Para agradar o eleitorado, parlamentares aprovam pautas-bomba
Foto: Marcos OliveirSunday, 15 July 2018
No Congresso, mesmo partidos aliados do presidente Michel Temer contrariam orientação do Planalto e votam a favor de medidas que aumentam gastos públicos, sem levar em conta impacto das decisões no Orçamento.
Neste ano, a preocupação dos parlamentares cujos mandatos acabam em dezembro é uma só: reeleição. Para conquistar o objetivo, eles estão dispostos a aprovar matérias que agradam parte do eleitorado, mas colocam as contas públicas ainda mais no vermelho. As chamadas “pautas-bomba”, que incluem isenções a diversos setores da economia e garantias de reajustes acima do que os cofres públicos conseguem suportar, custarão até R$ 100 bilhões nos próximos anos.
O consultor político e professor da Universidade Católica de Brasília Creomar Souza afirma que os parlamentares não se importam com o aumento de gastos públicos por que não têm nada a perder. De acordo com Souza, eles não pensam duas vezes antes de firmar “relações de promiscuidade com setores de empresários e servidores, que resultarão em uma conta impagável”. Na terça-feira, por exemplo, para agradar as indústrias de refrigerante da Zona Franca de Manaus, o Senado revogou um decreto presidencial que aumentava a arrecadação do setor. A medida custará R$ 1,78 bilhão por ano, caso passe também pela Câmara dos Deputados.
A menos de três meses do primeiro turno das eleições, nem os aliados do presidente Michel Temer no Congresso demonstram constrangimento ao aprovar matérias que contrariam a orientação do Palácio do Planalto — e que, comprovadamente, terão altos impactos fiscais e orçamentários. “A lógica do parlamentar é que, aprovando mais gastos e isenções, ele ganha eleitor e não perde nada, porque não é ele que paga a conta. Se o governo não cumprir meta fiscal ou regra de ouro, o problema não é dele”, explicou o cientista político Sérgio Praça, da Fundação Getulio Vargas (FGV).
Bancadas infiéis
Outro sinal claro de pouca preocupação com o gasto público foi dado durante a votação da Lei de Diretrizes Orçamentárias (LDO) para 2019, na última quarta-feira, em sessão do Congresso.
Em alguns casos, 15 minutos de pressão no plenário foram suficientes para que bancadas aliadas do governo desistissem de apoiar a proibição de reajustes salariais aos servidores públicos no ano que vem, que constava da proposta do Executivo.

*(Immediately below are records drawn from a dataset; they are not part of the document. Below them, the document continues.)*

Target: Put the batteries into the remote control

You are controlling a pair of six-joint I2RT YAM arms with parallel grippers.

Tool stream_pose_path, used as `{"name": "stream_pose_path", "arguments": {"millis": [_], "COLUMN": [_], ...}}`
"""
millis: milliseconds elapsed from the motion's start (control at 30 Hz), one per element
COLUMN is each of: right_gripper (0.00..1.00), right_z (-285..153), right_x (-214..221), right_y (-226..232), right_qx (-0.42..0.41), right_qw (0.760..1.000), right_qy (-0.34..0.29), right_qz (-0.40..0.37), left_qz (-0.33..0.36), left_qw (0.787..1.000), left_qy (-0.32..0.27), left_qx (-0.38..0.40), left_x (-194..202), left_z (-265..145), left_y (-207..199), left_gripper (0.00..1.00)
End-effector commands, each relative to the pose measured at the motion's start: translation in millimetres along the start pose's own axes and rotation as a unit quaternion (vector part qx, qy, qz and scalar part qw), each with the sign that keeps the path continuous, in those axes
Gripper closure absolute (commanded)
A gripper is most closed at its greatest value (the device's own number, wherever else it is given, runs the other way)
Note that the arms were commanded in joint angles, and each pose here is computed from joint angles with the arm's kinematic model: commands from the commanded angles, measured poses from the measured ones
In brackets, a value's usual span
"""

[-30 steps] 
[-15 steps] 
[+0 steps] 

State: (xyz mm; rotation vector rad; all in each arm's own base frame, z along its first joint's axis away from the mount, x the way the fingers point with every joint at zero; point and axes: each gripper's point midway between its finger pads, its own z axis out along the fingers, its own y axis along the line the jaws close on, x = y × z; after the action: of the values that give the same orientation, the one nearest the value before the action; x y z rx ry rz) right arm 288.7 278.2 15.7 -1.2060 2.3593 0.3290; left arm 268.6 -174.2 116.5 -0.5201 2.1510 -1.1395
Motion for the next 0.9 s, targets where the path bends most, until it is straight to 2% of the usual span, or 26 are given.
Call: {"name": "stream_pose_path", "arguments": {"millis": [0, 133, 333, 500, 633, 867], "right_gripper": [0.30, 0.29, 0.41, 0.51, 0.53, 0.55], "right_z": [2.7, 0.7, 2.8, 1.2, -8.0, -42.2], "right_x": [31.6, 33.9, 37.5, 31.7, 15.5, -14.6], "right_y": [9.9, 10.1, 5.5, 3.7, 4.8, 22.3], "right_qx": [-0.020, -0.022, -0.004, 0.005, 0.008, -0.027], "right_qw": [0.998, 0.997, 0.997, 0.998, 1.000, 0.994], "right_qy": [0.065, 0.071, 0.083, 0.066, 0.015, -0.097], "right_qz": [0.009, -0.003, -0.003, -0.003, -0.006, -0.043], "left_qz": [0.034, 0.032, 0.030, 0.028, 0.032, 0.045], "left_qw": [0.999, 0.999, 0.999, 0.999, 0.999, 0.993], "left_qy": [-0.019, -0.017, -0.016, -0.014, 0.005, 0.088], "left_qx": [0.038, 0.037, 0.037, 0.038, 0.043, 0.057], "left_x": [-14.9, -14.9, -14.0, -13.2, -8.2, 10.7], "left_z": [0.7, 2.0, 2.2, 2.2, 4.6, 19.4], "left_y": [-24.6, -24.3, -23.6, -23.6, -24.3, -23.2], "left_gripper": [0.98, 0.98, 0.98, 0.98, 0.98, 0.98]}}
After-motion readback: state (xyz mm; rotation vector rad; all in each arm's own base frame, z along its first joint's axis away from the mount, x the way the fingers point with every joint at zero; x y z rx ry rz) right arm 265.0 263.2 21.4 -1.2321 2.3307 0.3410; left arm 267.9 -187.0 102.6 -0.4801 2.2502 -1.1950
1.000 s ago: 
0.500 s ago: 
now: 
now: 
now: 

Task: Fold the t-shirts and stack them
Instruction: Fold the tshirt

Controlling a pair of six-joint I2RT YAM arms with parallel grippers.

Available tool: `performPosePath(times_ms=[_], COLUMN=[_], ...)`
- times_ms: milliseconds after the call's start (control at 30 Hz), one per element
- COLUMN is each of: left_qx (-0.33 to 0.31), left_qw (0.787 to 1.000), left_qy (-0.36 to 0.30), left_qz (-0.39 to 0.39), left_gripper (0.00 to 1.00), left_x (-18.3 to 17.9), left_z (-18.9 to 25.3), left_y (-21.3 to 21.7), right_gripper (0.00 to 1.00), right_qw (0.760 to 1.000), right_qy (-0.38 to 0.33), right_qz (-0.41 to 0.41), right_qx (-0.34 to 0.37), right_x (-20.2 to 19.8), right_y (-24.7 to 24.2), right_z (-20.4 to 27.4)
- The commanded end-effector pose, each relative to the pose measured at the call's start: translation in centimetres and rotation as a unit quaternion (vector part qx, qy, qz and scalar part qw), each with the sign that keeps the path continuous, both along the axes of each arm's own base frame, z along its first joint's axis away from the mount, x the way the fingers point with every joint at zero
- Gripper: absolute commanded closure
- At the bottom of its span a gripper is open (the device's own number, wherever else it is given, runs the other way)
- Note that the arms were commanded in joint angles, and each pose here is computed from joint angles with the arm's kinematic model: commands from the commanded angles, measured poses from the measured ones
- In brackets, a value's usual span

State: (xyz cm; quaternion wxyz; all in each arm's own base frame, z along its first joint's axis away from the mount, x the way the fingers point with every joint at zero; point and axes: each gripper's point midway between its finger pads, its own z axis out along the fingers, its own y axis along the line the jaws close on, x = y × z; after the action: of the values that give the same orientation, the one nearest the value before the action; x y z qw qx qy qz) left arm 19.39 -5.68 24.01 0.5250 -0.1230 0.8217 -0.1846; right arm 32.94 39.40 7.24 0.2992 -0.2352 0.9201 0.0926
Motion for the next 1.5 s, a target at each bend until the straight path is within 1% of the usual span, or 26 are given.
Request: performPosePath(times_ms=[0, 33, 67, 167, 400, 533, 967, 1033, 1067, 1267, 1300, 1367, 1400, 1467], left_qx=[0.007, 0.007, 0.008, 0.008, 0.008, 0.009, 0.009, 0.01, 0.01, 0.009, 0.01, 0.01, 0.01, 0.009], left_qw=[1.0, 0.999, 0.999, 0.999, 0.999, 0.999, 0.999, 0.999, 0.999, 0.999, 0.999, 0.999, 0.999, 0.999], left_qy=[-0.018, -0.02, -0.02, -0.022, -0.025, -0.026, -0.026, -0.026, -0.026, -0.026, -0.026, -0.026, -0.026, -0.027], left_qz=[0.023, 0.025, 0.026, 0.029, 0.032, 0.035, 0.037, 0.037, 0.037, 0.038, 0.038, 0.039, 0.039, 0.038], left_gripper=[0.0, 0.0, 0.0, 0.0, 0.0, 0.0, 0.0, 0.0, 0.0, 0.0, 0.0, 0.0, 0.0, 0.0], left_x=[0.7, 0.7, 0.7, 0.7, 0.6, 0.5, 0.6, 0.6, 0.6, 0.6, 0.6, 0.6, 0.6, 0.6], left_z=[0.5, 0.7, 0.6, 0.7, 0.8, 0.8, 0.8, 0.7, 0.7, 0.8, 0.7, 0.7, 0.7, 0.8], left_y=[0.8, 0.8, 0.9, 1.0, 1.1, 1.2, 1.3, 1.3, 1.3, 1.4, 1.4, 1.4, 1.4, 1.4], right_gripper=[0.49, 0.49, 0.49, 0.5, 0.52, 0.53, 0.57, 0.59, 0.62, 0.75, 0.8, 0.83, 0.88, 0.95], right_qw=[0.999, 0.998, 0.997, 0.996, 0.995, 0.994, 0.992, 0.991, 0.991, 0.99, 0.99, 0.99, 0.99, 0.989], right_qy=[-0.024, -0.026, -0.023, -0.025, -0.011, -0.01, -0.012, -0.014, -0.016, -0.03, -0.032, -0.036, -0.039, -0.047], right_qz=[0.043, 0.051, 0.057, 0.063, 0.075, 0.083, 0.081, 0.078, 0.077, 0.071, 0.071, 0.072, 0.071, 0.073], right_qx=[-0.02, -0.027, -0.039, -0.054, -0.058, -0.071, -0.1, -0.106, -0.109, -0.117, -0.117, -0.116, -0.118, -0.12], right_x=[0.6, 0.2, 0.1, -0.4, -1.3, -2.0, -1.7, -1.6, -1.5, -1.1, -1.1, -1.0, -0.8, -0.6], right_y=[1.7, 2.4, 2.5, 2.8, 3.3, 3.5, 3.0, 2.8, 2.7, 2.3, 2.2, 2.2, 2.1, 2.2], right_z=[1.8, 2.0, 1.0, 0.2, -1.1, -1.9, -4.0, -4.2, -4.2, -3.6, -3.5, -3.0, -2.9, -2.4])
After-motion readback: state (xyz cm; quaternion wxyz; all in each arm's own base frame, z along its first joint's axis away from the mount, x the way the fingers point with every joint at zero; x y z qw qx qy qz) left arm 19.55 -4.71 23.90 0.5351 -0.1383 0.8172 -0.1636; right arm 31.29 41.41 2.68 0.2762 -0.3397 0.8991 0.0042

Esse foi o tempo que o DEM, por exemplo, levou para mudar a orientação aos deputados. O PR liberou a bancada para votar como quisesse 20 minutos após ter orientado contra o destaque que liberaria o aumento de gastos. O PP e o MDB, do presidente Michel Temer, sugeriram inicialmente o voto a favor da proibição do aumento dos salários, mas voltaram atrás. “Os deputados estão pedindo. E a liderança refaz o que a bancada quer: muda a orientação”, justificou o deputado Arthur Lira (PP-AL), líder da bancada. Segundo ele, foi uma forma de “ajudar no quórum” para “se livrar logo dessa votação”. Até o PSDB, que sempre defendeu o ajuste fiscal, liberou os parlamentares da legenda.
Outras pautas-bomba foram aprovadas facilmente nas últimas semanas, inclusive, pelas duas Casas, como o perdão de dívidas tributárias de produtores rurais, que custará R$ 13 bilhões ainda em 2018. A situação pode piorar caso outros benefícios fiscais sejam levados adiante em agosto, após o recesso, como a proposta de compensar os estados pela desoneração das exportações do Imposto sobre Circulação de Mercadorias e Serviços (ICMS), medida que tem o potencial de retirar R$ 39 bilhões por ano dos cofres públicos.
Por não ter efeitos positivos comprovados, esse tipo de política é considerada eleitoreira por especialistas, além de desrespeitar recomendações do Tribunal de Contas da União (TCU), que têm constantemente alertado para o prejuízo da renúncia de receitas. Isenções e desonerações impediram o governo de arrecadar R$ 354,7 bilhões em 2017, segundo a Corte. Os pré-candidatos à Presidência da República, que deveriam se preocupar com os próximos orçamentos, não se manifestam, mesmo sabendo que, com a faixa presidencial, um deles assumirá a responsabilidade de colocar a casa em ordem. Para os presidenciáveis, a lógica é diferente da dos parlamentares: opor-se às pautas é uma atitude impopular, mas apoiá-las significaria colocar a corda no próprio pescoço. “Na dúvida, se mantêm em silêncio”, explicou Praça.